Commenters here are missing the point — the intent is to build otherwise isolated systems with properties that are very difficult to control, such as varying amounts of clock skew, arbitrary process pauses due to GC cycles or CPU consumption and build a system on top that allows for the storage of mutable state. An example would be a cluster of etcd or dqlite instances (which Kubernetes in multi-master setups also use BTW), or at a larger scale, something like DynamoDB.

It’s one of the more easily approached resources on the design of distributed systems, and a good read.

nijave · on June 27, 2023

https://microservices.io/patterns/index.html has some patterns as well that aren't necessarily specific to a microservice architecture.

timf · on June 27, 2023

> The main reason we can not use system clocks is that system clocks across servers are not guaranteed to be synchronized.

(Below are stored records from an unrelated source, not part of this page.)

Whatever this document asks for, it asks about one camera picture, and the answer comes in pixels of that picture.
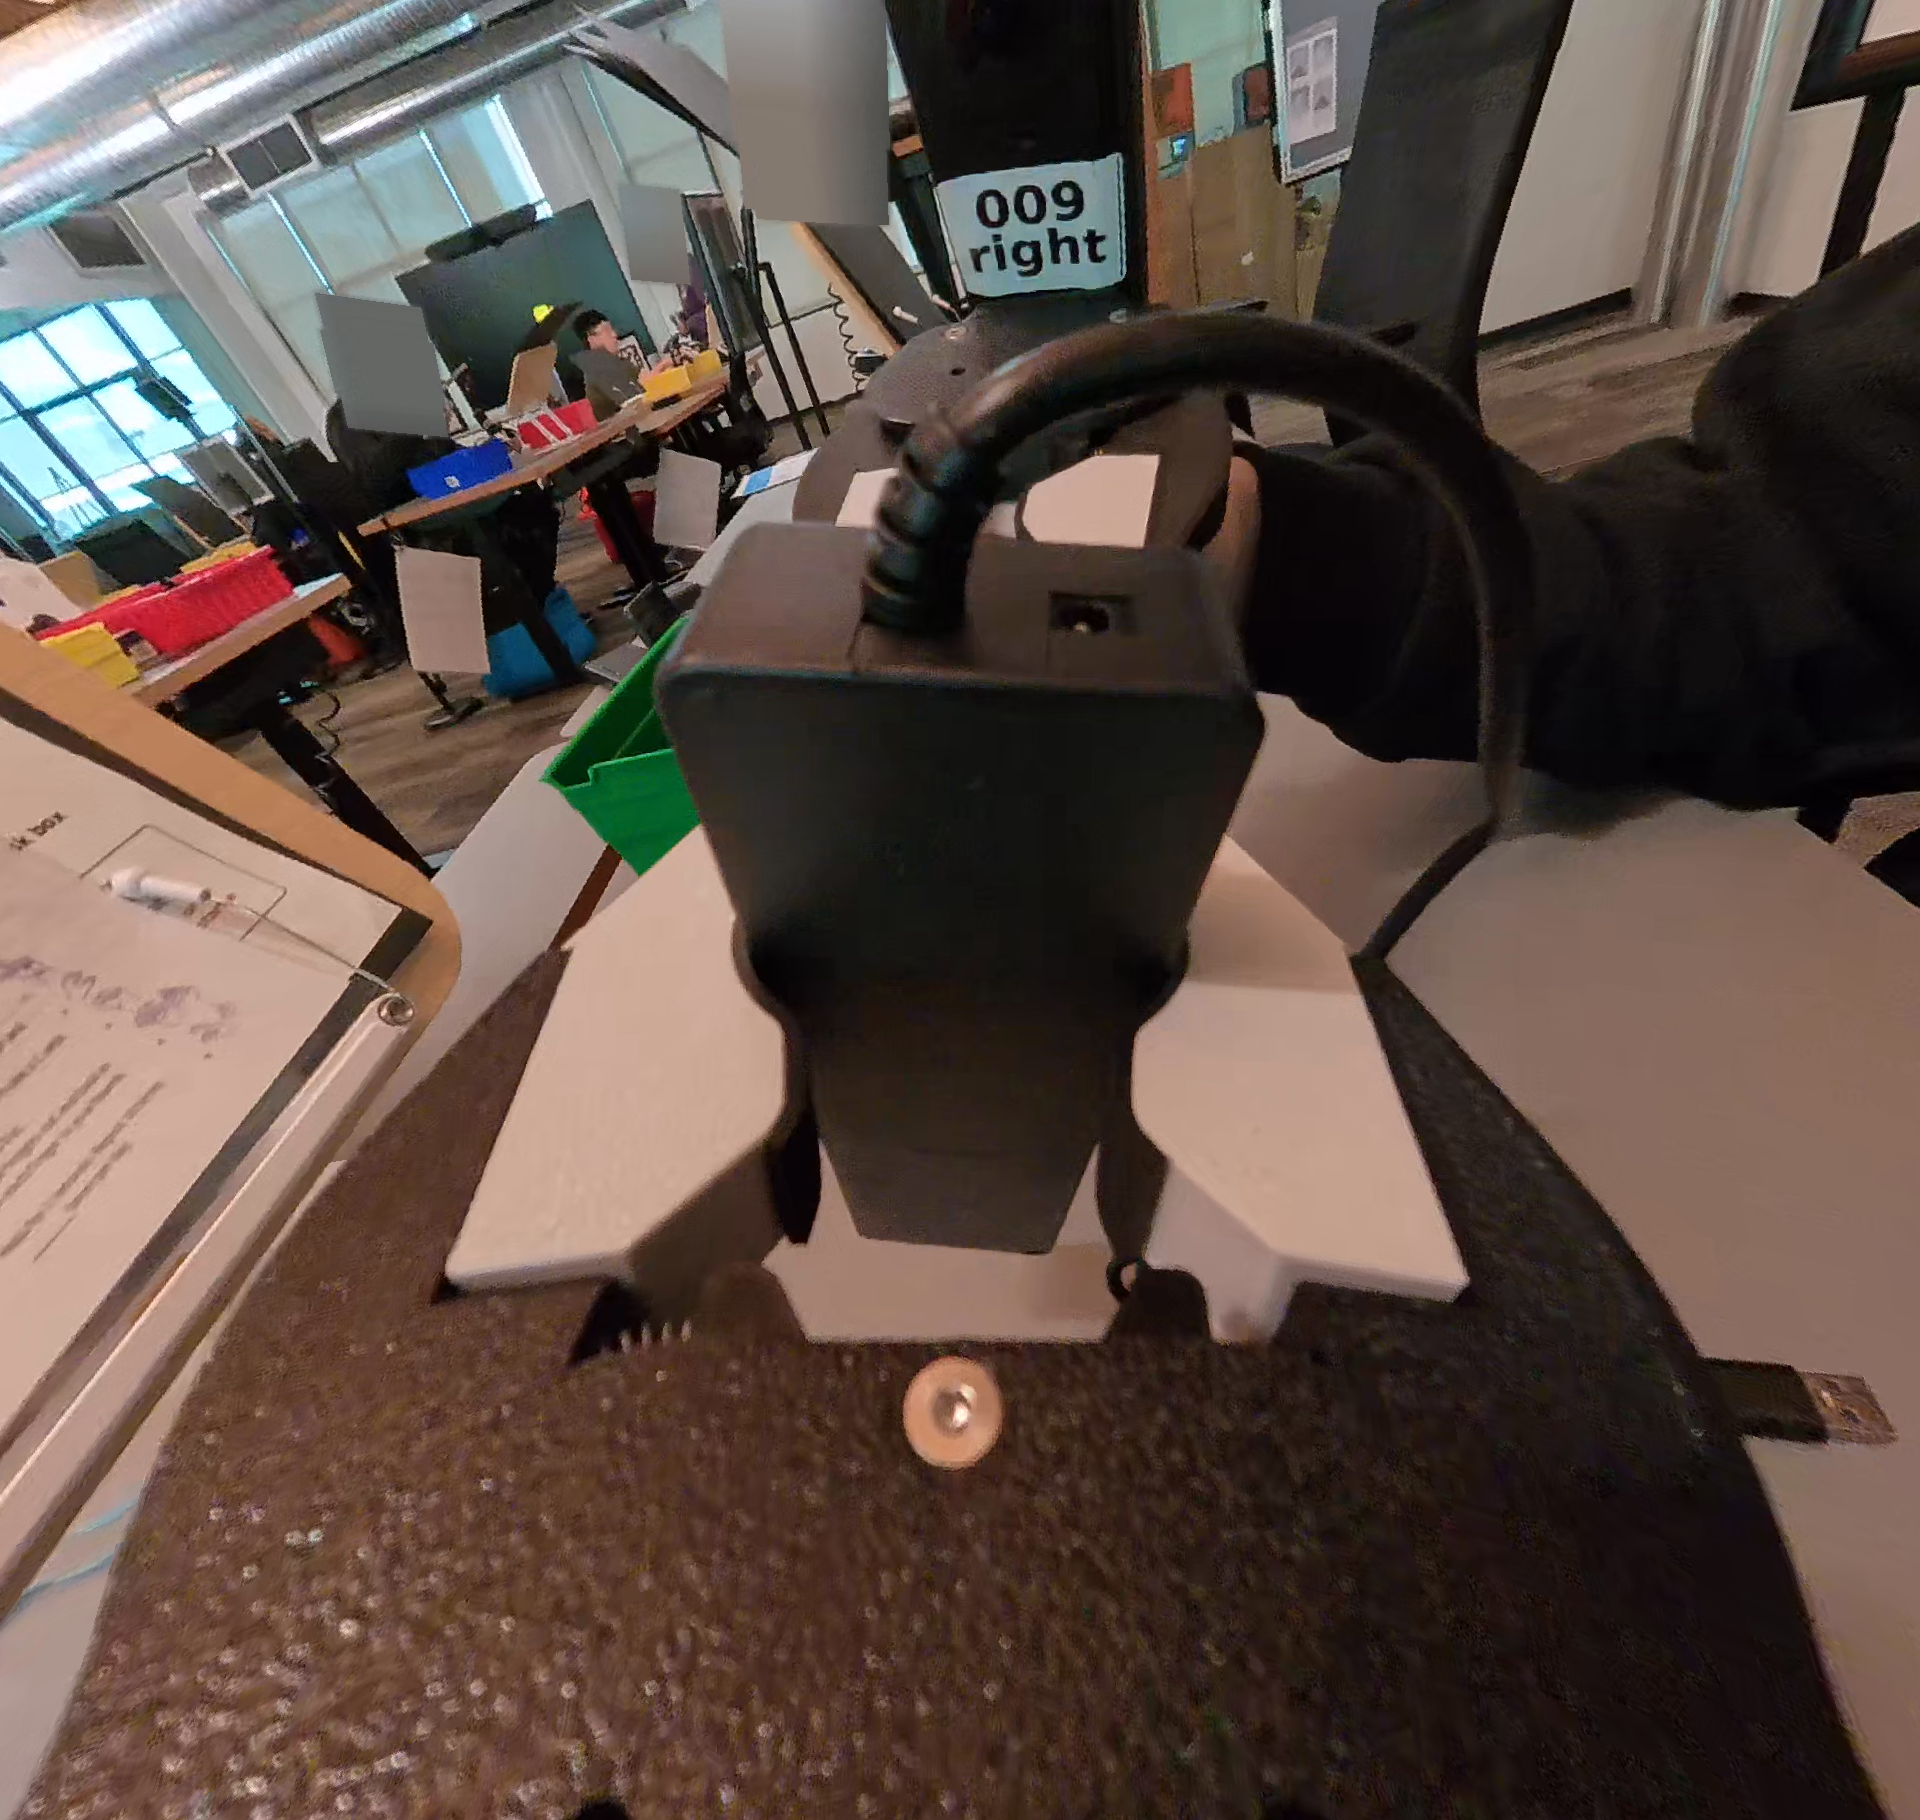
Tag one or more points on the person's right forearm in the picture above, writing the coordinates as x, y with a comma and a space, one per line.
1576, 620

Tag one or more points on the person's right hand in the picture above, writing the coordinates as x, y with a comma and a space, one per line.
1233, 531

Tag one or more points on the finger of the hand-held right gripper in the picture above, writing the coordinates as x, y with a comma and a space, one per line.
1095, 501
877, 501

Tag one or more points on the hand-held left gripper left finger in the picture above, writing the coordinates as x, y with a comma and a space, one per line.
631, 1085

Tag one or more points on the white card sign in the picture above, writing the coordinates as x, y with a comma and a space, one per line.
688, 501
443, 613

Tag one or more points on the large black display screen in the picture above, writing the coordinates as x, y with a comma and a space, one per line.
509, 283

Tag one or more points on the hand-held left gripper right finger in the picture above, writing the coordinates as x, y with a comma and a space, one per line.
1290, 1115

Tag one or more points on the green plastic bin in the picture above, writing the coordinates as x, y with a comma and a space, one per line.
631, 785

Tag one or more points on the black office chair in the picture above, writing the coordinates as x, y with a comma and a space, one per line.
1440, 170

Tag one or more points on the yellow plastic bin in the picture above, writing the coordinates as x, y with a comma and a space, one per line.
683, 376
90, 654

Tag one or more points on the red plastic bin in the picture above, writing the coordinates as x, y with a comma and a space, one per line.
209, 602
558, 426

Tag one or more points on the grey notice board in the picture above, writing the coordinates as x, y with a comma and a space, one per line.
1327, 34

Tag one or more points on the small blue plastic bin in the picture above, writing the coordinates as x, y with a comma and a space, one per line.
458, 470

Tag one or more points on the black multi-port usb hub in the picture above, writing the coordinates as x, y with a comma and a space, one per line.
959, 801

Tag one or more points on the framed sign on easel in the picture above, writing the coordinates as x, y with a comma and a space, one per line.
1860, 6

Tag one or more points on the wooden instruction board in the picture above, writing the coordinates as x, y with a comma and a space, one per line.
150, 1026

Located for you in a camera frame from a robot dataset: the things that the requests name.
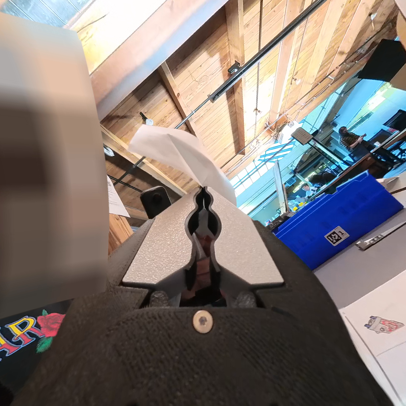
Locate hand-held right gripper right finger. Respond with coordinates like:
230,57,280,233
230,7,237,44
204,187,284,296

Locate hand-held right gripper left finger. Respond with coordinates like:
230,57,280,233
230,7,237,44
122,187,205,297

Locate toy sticker sheet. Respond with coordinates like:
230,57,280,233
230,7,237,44
128,124,237,207

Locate person's left hand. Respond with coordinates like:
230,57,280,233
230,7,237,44
190,236,222,299

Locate white paper notice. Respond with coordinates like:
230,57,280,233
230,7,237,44
107,175,131,218

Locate blue plastic bin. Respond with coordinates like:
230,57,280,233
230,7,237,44
273,171,405,271

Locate grey toy brick beam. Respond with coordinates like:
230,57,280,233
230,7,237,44
355,230,398,251

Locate sign on stand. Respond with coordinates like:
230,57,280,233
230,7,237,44
291,127,315,145

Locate toy instruction booklet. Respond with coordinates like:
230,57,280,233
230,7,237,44
339,278,406,406

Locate black printed shirt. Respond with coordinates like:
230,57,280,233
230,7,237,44
0,300,72,400

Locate black flag board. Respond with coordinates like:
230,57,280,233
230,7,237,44
358,39,406,84

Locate black ceiling track rail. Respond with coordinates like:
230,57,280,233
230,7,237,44
209,0,329,103

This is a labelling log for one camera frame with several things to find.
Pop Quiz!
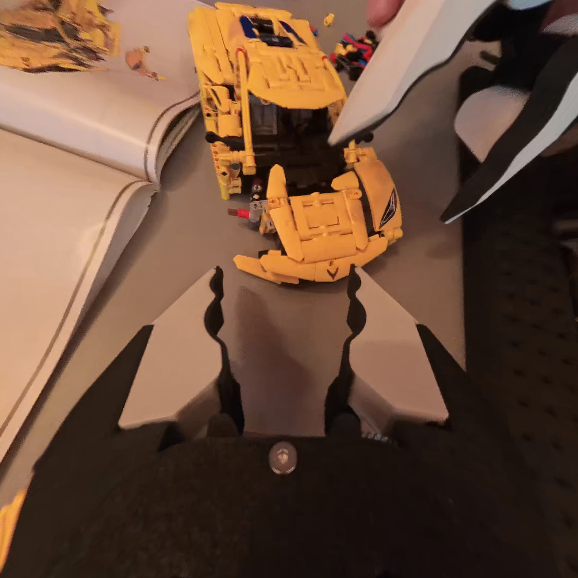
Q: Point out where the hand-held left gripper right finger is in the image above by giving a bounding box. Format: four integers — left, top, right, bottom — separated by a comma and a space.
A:
324, 266, 449, 438

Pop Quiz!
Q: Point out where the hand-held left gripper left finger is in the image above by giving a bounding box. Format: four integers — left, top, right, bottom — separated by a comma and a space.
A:
118, 266, 244, 438

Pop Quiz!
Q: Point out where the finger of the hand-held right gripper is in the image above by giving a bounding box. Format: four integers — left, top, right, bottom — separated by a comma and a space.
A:
440, 36, 578, 225
327, 0, 499, 146

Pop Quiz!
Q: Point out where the yellow toy brick panel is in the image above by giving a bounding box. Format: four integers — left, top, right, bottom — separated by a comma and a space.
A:
354, 158, 404, 240

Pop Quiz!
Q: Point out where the yellow toy brick car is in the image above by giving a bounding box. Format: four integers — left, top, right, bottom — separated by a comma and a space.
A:
187, 2, 404, 286

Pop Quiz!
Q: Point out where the grey desk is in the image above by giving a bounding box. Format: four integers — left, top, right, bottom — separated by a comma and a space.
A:
0, 0, 578, 497

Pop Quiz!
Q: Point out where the person's right hand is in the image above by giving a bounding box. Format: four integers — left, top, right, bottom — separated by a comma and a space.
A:
367, 0, 406, 28

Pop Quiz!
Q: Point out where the pile of red black bricks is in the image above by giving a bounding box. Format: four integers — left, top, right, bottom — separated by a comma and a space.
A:
330, 29, 380, 73

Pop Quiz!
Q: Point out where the open instruction booklet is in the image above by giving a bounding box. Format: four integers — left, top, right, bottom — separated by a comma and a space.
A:
0, 0, 213, 461

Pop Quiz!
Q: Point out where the small yellow toy brick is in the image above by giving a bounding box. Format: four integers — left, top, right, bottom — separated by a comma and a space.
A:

Data center/cloud system clocks can be tightly synchronized now in practice. Still never perfect and race conditions abound.

But that doesn't mean you can't rely on a clock to determine ordering, Google popularized a different approach with TrueTime/Spanner: https://cloud.google.com/spanner/docs/true-time-external-con...

preseinger · on June 28, 2023

you definitely cannot rely on clocks to determine (reliable) ordering across machines

truetime doesn't provide precise timestamps, each timestamp has a "drift" window

timestamps within the same window have no well-defined order, applications have to take this into account when doing e.g. distributed transactions

dikei · on June 28, 2023

> you definitely cannot rely on clocks to determine (reliable) ordering across machines

You can if you consider "unknown/possibly concurrent" also a valid outcome: for any 2 events A and B, True Time can definitely answers whether A is before B, A is after B, or A is possibly concurrent with B.

preseinger · on June 28, 2023

"reliable ordering" usually implies a specific and well-defined order, without concurrent events :)

timf · on June 28, 2023

Agree, and the timestamp comparisons you can make when the windows do not overlap are the basis of the ordering guarantees (across machines, even globally).

preseinger · on June 28, 2023

kind of? not really?

ordering is a logical property which can be informed by physical timestamps, but those timestamps aren't accurately described as "the basis" of that ordering

erikerikson · on June 28, 2023

They do have a well defined order, just not one based on time.

timf · on June 28, 2023

I don't see how it isn't based on time. They use GPS and atomic clocks to establish the time, establish an uncertainty window, and in Spanner's case will have transactions wait out that uncertainty to guarantee an ordering (globally).

erikerikson · on June 28, 2023

Look up the case where two transactions affecting the same record share a timestamp (or have overlapping error ranges). An non-timestamp tiebreaker determines the order between the two overlapping commits. It is not unlike the pre-agreement on conflict resolution mechanisms for CRDTs.

The context to my first comment included "timestamps within the same window"

sidcool · on June 28, 2023

There's a book that compiles all these patterns:

https://learning.oreilly.com/library/view/patterns-of-distri...

dang · on June 28, 2023

dikei · on June 28, 2023

This looks pretty good, similar to Designing Data-intensive applications, but with more focus on Distributed Systems.